• Problem
Your response should be the lines from the one holding "Kindly outline the **black" to the last line of the data below, copied exactly and with no additions.

• Dataset extract
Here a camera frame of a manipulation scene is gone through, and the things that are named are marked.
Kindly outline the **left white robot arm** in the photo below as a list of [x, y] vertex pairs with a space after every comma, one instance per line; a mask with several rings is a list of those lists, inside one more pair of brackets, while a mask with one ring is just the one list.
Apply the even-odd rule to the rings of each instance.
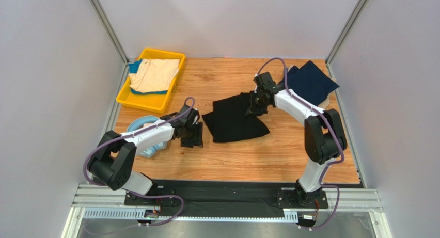
[[174, 139], [179, 139], [183, 147], [202, 147], [199, 118], [197, 109], [183, 105], [179, 112], [165, 115], [146, 127], [121, 134], [110, 130], [88, 155], [83, 168], [114, 191], [124, 189], [144, 196], [154, 182], [133, 170], [135, 158], [155, 145]]

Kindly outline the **black t shirt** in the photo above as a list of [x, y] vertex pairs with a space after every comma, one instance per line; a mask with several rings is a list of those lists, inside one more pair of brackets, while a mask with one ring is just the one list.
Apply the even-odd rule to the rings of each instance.
[[247, 116], [250, 94], [241, 93], [213, 102], [213, 111], [202, 115], [214, 143], [254, 139], [270, 133], [257, 117]]

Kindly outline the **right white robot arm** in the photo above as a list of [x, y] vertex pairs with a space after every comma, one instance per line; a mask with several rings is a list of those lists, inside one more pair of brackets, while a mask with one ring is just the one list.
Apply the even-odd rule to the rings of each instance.
[[302, 200], [317, 196], [327, 170], [345, 159], [348, 143], [338, 111], [309, 103], [285, 84], [276, 84], [268, 72], [256, 74], [254, 82], [256, 88], [250, 92], [246, 115], [263, 115], [271, 105], [285, 111], [303, 126], [308, 162], [295, 184], [295, 192]]

• Task answer
Kindly outline the **black t shirt** in the photo above as a list of [x, y] vertex pairs with a space after every comma, one instance per line; a mask with several rings is a list of those lists, inside one more pair of brackets, while a mask with one ring is just the one list.
Apply the even-odd rule to the rings of each instance.
[[247, 116], [250, 94], [241, 93], [213, 102], [213, 111], [202, 115], [214, 143], [254, 139], [270, 133], [257, 117]]

Kindly outline the **right white robot arm** in the photo above as a list of [x, y] vertex pairs with a space after every comma, one instance per line; a mask with several rings is a list of those lists, inside one more pair of brackets, while a mask with one ring is just the one list.
Apply the even-odd rule to the rings of each instance.
[[302, 200], [317, 196], [327, 170], [345, 159], [348, 143], [338, 111], [309, 103], [285, 84], [276, 84], [268, 72], [256, 74], [254, 82], [256, 88], [250, 92], [246, 115], [263, 115], [271, 105], [285, 111], [303, 126], [308, 162], [295, 184], [295, 192]]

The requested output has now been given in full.